[Recorded data]
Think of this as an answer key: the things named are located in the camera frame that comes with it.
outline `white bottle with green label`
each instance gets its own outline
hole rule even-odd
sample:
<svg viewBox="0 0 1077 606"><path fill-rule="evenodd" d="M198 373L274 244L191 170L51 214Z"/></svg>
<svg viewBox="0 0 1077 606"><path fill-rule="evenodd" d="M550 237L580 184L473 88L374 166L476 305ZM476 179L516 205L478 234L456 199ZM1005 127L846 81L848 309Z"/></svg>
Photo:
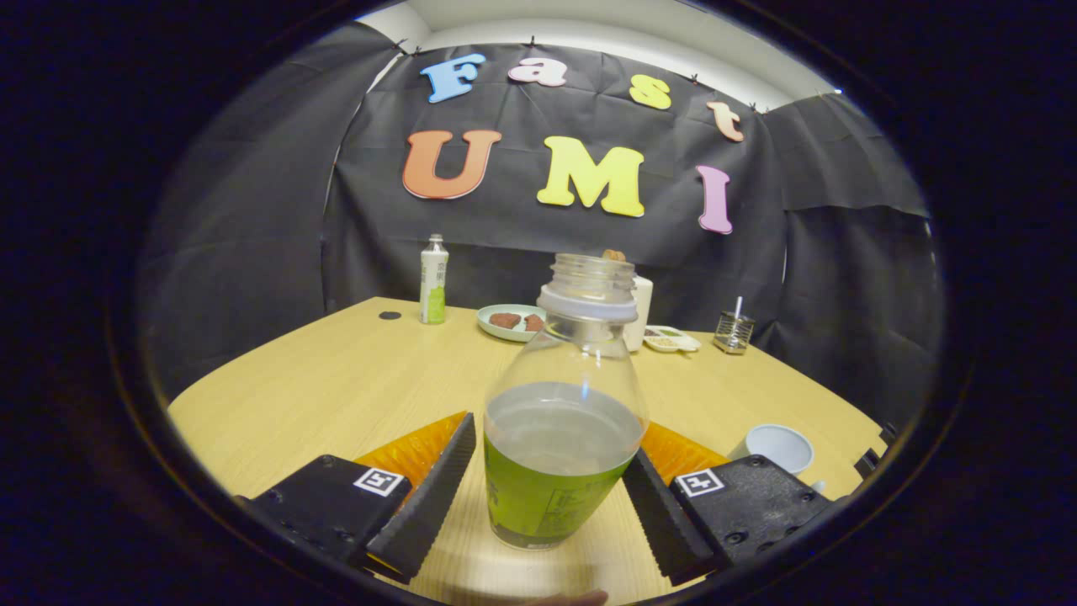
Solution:
<svg viewBox="0 0 1077 606"><path fill-rule="evenodd" d="M442 234L431 234L430 244L419 254L419 321L425 325L445 322L445 270L449 251L442 244Z"/></svg>

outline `green bottle label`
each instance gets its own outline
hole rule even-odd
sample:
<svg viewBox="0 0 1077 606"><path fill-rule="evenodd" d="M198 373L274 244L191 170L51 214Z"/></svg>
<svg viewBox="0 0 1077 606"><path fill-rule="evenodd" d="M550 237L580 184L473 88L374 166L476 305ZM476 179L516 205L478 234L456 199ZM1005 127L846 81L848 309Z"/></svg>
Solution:
<svg viewBox="0 0 1077 606"><path fill-rule="evenodd" d="M445 322L445 286L430 288L426 296L426 322L432 325Z"/></svg>
<svg viewBox="0 0 1077 606"><path fill-rule="evenodd" d="M631 460L601 474L554 476L527 468L484 438L487 503L494 534L524 549L553 547L598 509Z"/></svg>

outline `letter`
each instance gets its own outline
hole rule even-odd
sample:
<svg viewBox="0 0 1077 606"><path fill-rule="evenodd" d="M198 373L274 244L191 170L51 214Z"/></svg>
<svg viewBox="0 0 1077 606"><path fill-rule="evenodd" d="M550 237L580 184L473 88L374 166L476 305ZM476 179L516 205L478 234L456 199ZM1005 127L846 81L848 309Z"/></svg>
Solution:
<svg viewBox="0 0 1077 606"><path fill-rule="evenodd" d="M643 154L628 147L613 147L598 166L587 153L584 143L572 137L546 137L549 158L549 178L538 189L538 201L571 206L575 196L569 191L569 179L576 184L579 201L590 208L602 189L610 191L602 198L602 209L614 214L643 216L640 203L640 164Z"/></svg>
<svg viewBox="0 0 1077 606"><path fill-rule="evenodd" d="M703 213L699 215L699 226L710 231L729 234L733 224L726 215L726 183L729 174L710 166L697 166L703 177Z"/></svg>
<svg viewBox="0 0 1077 606"><path fill-rule="evenodd" d="M508 76L520 82L537 82L543 86L561 86L568 80L564 72L569 66L546 57L528 57L520 59L519 67L508 70Z"/></svg>
<svg viewBox="0 0 1077 606"><path fill-rule="evenodd" d="M459 97L471 90L471 84L464 84L460 79L475 80L478 77L476 64L486 62L486 57L478 53L449 59L444 62L434 64L419 73L430 79L430 86L434 91L430 95L430 102L436 103L452 97Z"/></svg>
<svg viewBox="0 0 1077 606"><path fill-rule="evenodd" d="M744 133L733 126L733 122L740 122L740 116L733 113L729 105L722 101L710 101L707 107L714 110L714 123L727 139L738 143L744 140Z"/></svg>
<svg viewBox="0 0 1077 606"><path fill-rule="evenodd" d="M657 77L651 77L642 73L637 73L632 76L632 87L628 89L628 94L632 96L633 101L651 105L655 109L669 109L673 104L670 96L666 94L669 91L669 84Z"/></svg>
<svg viewBox="0 0 1077 606"><path fill-rule="evenodd" d="M411 150L404 163L404 188L418 197L451 199L470 194L482 182L486 163L490 159L490 147L501 140L496 130L468 130L467 156L464 168L452 179L443 179L435 173L437 156L442 144L452 140L447 130L420 130L407 138Z"/></svg>

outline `plate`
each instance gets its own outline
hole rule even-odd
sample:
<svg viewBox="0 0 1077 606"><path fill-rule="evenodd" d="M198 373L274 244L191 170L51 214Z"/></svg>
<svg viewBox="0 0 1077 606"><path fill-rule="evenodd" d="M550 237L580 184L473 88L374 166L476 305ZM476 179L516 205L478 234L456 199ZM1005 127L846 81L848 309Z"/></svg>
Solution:
<svg viewBox="0 0 1077 606"><path fill-rule="evenodd" d="M520 322L510 329L493 326L490 324L490 316L494 314L516 314L520 316ZM538 335L536 332L528 333L523 330L523 327L528 326L528 324L523 322L523 319L530 316L531 314L542 319L542 322L546 322L546 311L542 308L535 308L534 306L516 306L515 302L505 302L505 305L502 306L490 306L478 311L478 326L498 339L527 343L528 341L531 341L532 337Z"/></svg>
<svg viewBox="0 0 1077 606"><path fill-rule="evenodd" d="M695 352L699 350L699 341L671 326L644 327L643 342L656 352Z"/></svg>

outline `white ceiling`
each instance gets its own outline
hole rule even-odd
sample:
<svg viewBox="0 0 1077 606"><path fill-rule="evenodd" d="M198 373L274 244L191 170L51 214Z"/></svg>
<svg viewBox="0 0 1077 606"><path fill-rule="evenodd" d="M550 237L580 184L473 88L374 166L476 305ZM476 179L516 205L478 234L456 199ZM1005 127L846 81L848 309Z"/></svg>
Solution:
<svg viewBox="0 0 1077 606"><path fill-rule="evenodd" d="M721 59L793 99L834 90L813 71L732 23L679 0L408 0L434 32L480 22L557 18L641 31Z"/></svg>

_Try it_
Write the entries above out again exactly, but not the pictures.

_Output for this exercise_
Think of this as an answer key: the things named are located in the camera frame that comes with it.
outline `white bottle with green label`
each instance gets its own outline
hole rule even-odd
sample:
<svg viewBox="0 0 1077 606"><path fill-rule="evenodd" d="M198 373L274 244L191 170L51 214Z"/></svg>
<svg viewBox="0 0 1077 606"><path fill-rule="evenodd" d="M550 237L580 184L473 88L374 166L476 305ZM476 179L516 205L478 234L456 199ZM1005 127L846 81L848 309Z"/></svg>
Photo:
Solution:
<svg viewBox="0 0 1077 606"><path fill-rule="evenodd" d="M442 234L431 234L430 244L419 254L419 321L425 325L445 322L445 270L449 251L442 244Z"/></svg>

outline `green bottle label`
each instance gets its own outline
hole rule even-odd
sample:
<svg viewBox="0 0 1077 606"><path fill-rule="evenodd" d="M198 373L274 244L191 170L51 214Z"/></svg>
<svg viewBox="0 0 1077 606"><path fill-rule="evenodd" d="M550 237L580 184L473 88L374 166L476 305ZM476 179L516 205L478 234L456 199ZM1005 127L846 81L848 309Z"/></svg>
Solution:
<svg viewBox="0 0 1077 606"><path fill-rule="evenodd" d="M445 322L445 286L430 288L426 296L426 322L432 325Z"/></svg>
<svg viewBox="0 0 1077 606"><path fill-rule="evenodd" d="M631 460L601 474L554 476L527 468L484 438L487 503L494 534L524 549L553 547L598 509Z"/></svg>

outline `letter`
each instance gets its own outline
hole rule even-odd
sample:
<svg viewBox="0 0 1077 606"><path fill-rule="evenodd" d="M198 373L274 244L191 170L51 214Z"/></svg>
<svg viewBox="0 0 1077 606"><path fill-rule="evenodd" d="M550 237L580 184L473 88L374 166L476 305ZM476 179L516 205L478 234L456 199ZM1005 127L846 81L848 309Z"/></svg>
Solution:
<svg viewBox="0 0 1077 606"><path fill-rule="evenodd" d="M643 154L628 147L613 147L598 166L587 153L584 143L572 137L546 137L549 158L549 178L538 189L538 201L571 206L575 196L569 191L569 179L576 184L579 201L590 208L602 189L610 191L602 198L602 209L614 214L643 216L640 203L640 164Z"/></svg>
<svg viewBox="0 0 1077 606"><path fill-rule="evenodd" d="M703 213L699 215L699 226L710 231L729 234L733 224L726 215L726 183L729 174L710 166L697 166L703 177Z"/></svg>
<svg viewBox="0 0 1077 606"><path fill-rule="evenodd" d="M508 76L520 82L537 82L543 86L561 86L568 80L564 72L569 66L546 57L528 57L520 59L519 67L508 70Z"/></svg>
<svg viewBox="0 0 1077 606"><path fill-rule="evenodd" d="M459 97L471 90L471 84L464 84L460 79L475 80L478 77L476 64L486 62L486 57L478 53L449 59L444 62L434 64L419 73L430 79L430 86L434 91L430 95L430 102L436 103L452 97Z"/></svg>
<svg viewBox="0 0 1077 606"><path fill-rule="evenodd" d="M744 133L733 126L733 122L740 122L740 116L733 113L729 105L722 101L710 101L707 107L714 110L714 123L727 139L738 143L744 140Z"/></svg>
<svg viewBox="0 0 1077 606"><path fill-rule="evenodd" d="M657 77L651 77L642 73L637 73L632 76L632 87L628 89L628 94L632 96L633 101L651 105L655 109L669 109L673 104L670 96L666 94L669 91L669 84Z"/></svg>
<svg viewBox="0 0 1077 606"><path fill-rule="evenodd" d="M411 150L404 163L404 188L418 197L451 199L470 194L482 182L486 163L490 159L490 147L501 140L496 130L468 130L467 156L464 168L452 179L443 179L435 173L437 156L442 144L452 140L447 130L420 130L407 138Z"/></svg>

outline `plate`
each instance gets its own outline
hole rule even-odd
sample:
<svg viewBox="0 0 1077 606"><path fill-rule="evenodd" d="M198 373L274 244L191 170L51 214Z"/></svg>
<svg viewBox="0 0 1077 606"><path fill-rule="evenodd" d="M550 237L580 184L473 88L374 166L476 305ZM476 179L516 205L478 234L456 199ZM1005 127L846 81L848 309Z"/></svg>
Solution:
<svg viewBox="0 0 1077 606"><path fill-rule="evenodd" d="M520 322L510 329L493 326L490 324L490 316L494 314L516 314L520 316ZM538 335L536 332L528 333L523 330L523 327L528 326L528 324L523 322L523 319L530 316L531 314L542 319L542 322L546 322L546 311L542 308L535 308L534 306L516 306L515 302L505 302L505 305L502 306L490 306L478 311L478 326L498 339L527 343L528 341L531 341L532 337Z"/></svg>
<svg viewBox="0 0 1077 606"><path fill-rule="evenodd" d="M695 352L699 350L699 341L671 326L644 327L643 342L656 352Z"/></svg>

outline `white ceiling`
each instance gets its own outline
hole rule even-odd
sample:
<svg viewBox="0 0 1077 606"><path fill-rule="evenodd" d="M198 373L274 244L191 170L51 214Z"/></svg>
<svg viewBox="0 0 1077 606"><path fill-rule="evenodd" d="M550 237L580 184L473 88L374 166L476 305ZM476 179L516 205L478 234L456 199ZM1005 127L846 81L848 309Z"/></svg>
Solution:
<svg viewBox="0 0 1077 606"><path fill-rule="evenodd" d="M721 59L793 99L834 90L813 71L732 23L679 0L408 0L434 32L480 22L557 18L641 31Z"/></svg>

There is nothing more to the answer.